You want to prove: 'If n is odd, then n² is odd.' A student writes: 'Assume n² is odd. Then n² = 2k+1 for some integer k...' and eventually concludes that n must be odd. What error has this student made?
AThey proved the converse (n² odd → n odd) instead of the original statement (n odd → n² odd)
BThey used algebraic manipulation incorrectly
CThey forgot to state that k is an integer
DNo error — they proved the original statement correctly
The student assumed n² is odd (the conclusion) and derived that n is odd (the hypothesis). This proves the converse, q → p, not the original implication p → q. These are different claims — the converse of a true statement is not automatically true. A direct proof of 'if n is odd, then n² is odd' must start by assuming n is odd and then deriving that n² is odd.
Question 2 Multiple Choice
A student proves 'if n is even, then n² is divisible by 4.' Midway through, they write: 'Since n² is divisible by 4, we can write n² = 4m for some integer m, and therefore...' What is the fundamental flaw?

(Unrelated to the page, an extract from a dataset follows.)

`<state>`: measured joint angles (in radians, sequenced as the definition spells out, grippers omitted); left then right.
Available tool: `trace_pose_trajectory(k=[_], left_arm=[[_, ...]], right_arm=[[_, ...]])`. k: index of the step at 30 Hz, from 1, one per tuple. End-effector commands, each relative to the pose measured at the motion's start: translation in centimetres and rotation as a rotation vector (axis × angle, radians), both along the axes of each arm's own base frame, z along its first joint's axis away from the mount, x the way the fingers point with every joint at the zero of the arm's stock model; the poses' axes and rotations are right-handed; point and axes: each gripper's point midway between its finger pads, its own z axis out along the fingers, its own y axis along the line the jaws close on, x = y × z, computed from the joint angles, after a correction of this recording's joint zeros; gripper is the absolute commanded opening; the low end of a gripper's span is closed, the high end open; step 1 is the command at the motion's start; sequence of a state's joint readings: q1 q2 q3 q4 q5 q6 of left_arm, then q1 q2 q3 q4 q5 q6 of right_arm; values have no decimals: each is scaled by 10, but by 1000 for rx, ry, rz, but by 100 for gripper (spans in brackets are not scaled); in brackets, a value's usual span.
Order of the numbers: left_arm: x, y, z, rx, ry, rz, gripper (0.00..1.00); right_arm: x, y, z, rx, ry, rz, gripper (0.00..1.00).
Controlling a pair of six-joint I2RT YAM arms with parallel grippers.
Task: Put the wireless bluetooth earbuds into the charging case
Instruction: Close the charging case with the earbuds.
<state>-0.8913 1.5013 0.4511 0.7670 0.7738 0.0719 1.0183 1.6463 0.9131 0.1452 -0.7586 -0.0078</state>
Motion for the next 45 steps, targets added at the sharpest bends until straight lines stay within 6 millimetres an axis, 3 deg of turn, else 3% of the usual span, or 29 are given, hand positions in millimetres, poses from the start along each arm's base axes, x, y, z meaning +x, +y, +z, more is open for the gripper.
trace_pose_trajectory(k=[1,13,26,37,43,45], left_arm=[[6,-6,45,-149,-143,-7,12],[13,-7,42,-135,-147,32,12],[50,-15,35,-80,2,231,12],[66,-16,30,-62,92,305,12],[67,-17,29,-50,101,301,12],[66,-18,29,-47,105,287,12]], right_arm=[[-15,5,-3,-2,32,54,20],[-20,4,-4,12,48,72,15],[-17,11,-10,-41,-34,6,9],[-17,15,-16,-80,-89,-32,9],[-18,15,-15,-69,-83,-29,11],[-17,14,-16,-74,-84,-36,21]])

AWriting n² = 4m is not a valid algebraic substitution
BThe theorem is false for some values of n
CThe student is assuming the conclusion before proving it, making the argument circular
DThey should have used proof by contradiction instead
A direct proof must derive the conclusion; it cannot assume it. Writing 'since n² is divisible by 4' as a step inside the proof that n² is divisible by 4 is circular reasoning — the thing being proved is smuggled in as a premise. The only thing you are allowed to assume at the start is the hypothesis (n is even). Every subsequent step must follow from previous ones.
Question 3 True / False
In a valid direct proof of 'if P, then Q,' the only statement you are permitted to assume at the very start is P.
TTrue
FFalse
Answer: True
This is the defining constraint of a direct proof. You assume the hypothesis P and nothing else. All other statements — intermediate conclusions, substitutions, applications of definitions — must be derived from P using logic, definitions, and previously established theorems. Assuming anything beyond P (especially Q itself) invalidates the proof.
Question 4 True / False
Successfully proving 'if Q, then P' also proves 'if P, then Q.'
TTrue
FFalse
Answer: False
Proving 'if Q, then P' proves the converse of 'if P, then Q' — a completely different statement. An implication and its converse are logically independent: one can be true while the other is false. For example, 'if n is even, then n² is even' is true, but its converse 'if n² is even, then n is even' requires a separate proof. Proving the converse is one of the most common errors in beginning proof-writing.
Question 5 Short Answer
Why does assuming the conclusion at the start of a direct proof invalidate the argument, even if every subsequent step is logically valid?
Think about your answer, then reveal below.
Model answer: A proof is meant to establish that Q must follow from P alone. If you assume Q as a premise, you have added it to your starting assumptions — so your argument only shows that Q follows from {P, Q}, which is trivially true and tells you nothing. The whole point of the proof is to show Q is necessary given P. Assuming Q makes the argument circular: the conclusion depends on itself.
This is the distinction between a proof and a verification. A verification starts with Q and checks consistency; a proof starts only with P and derives Q. Any step that introduces Q as an assumption — even implicitly — collapses the proof into circular reasoning. The practical warning sign: if you find yourself writing the conclusion in the middle of the argument, check whether you are using it as a premise.